--- START ---

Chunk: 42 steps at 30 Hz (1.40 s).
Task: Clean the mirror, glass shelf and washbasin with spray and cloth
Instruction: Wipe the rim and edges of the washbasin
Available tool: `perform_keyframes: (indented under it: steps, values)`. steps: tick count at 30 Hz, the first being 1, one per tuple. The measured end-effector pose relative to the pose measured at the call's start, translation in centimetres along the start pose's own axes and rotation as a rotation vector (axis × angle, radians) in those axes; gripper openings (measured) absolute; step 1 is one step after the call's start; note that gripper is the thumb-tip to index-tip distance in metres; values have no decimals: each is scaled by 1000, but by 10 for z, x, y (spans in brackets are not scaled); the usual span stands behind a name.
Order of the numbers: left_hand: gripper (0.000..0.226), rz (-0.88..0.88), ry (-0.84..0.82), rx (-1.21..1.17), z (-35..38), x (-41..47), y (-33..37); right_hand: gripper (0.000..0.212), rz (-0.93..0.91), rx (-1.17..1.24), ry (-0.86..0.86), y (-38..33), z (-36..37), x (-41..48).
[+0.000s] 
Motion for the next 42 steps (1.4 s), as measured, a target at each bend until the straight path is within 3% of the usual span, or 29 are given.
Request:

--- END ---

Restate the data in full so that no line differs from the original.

▸ REPLY TO THE TASK:
Chunk: 42 steps at 30 Hz (1.40 s).
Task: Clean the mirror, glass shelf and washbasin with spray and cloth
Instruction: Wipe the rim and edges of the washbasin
Available tool: `perform_keyframes: (indented under it: steps, values)`. steps: tick count at 30 Hz, the first being 1, one per tuple. The measured end-effector pose relative to the pose measured at the call's start, translation in centimetres along the start pose's own axes and rotation as a rotation vector (axis × angle, radians) in those axes; gripper openings (measured) absolute; step 1 is one step after the call's start; note that gripper is the thumb-tip to index-tip distance in metres; values have no decimals: each is scaled by 1000, but by 10 for z, x, y (spans in brackets are not scaled); the usual span stands behind a name.
Order of the numbers: left_hand: gripper (0.000..0.226), rz (-0.88..0.88), ry (-0.84..0.82), rx (-1.21..1.17), z (-35..38), x (-41..47), y (-33..37); right_hand: gripper (0.000..0.212), rz (-0.93..0.91), rx (-1.17..1.24), ry (-0.86..0.86), y (-38..33), z (-36..37), x (-41..48).
[+0.000s] 
Motion for the next 42 steps (1.4 s), as measured, a target at each bend until the straight path is within 3% of the usual span, or 29 are given.
Request:

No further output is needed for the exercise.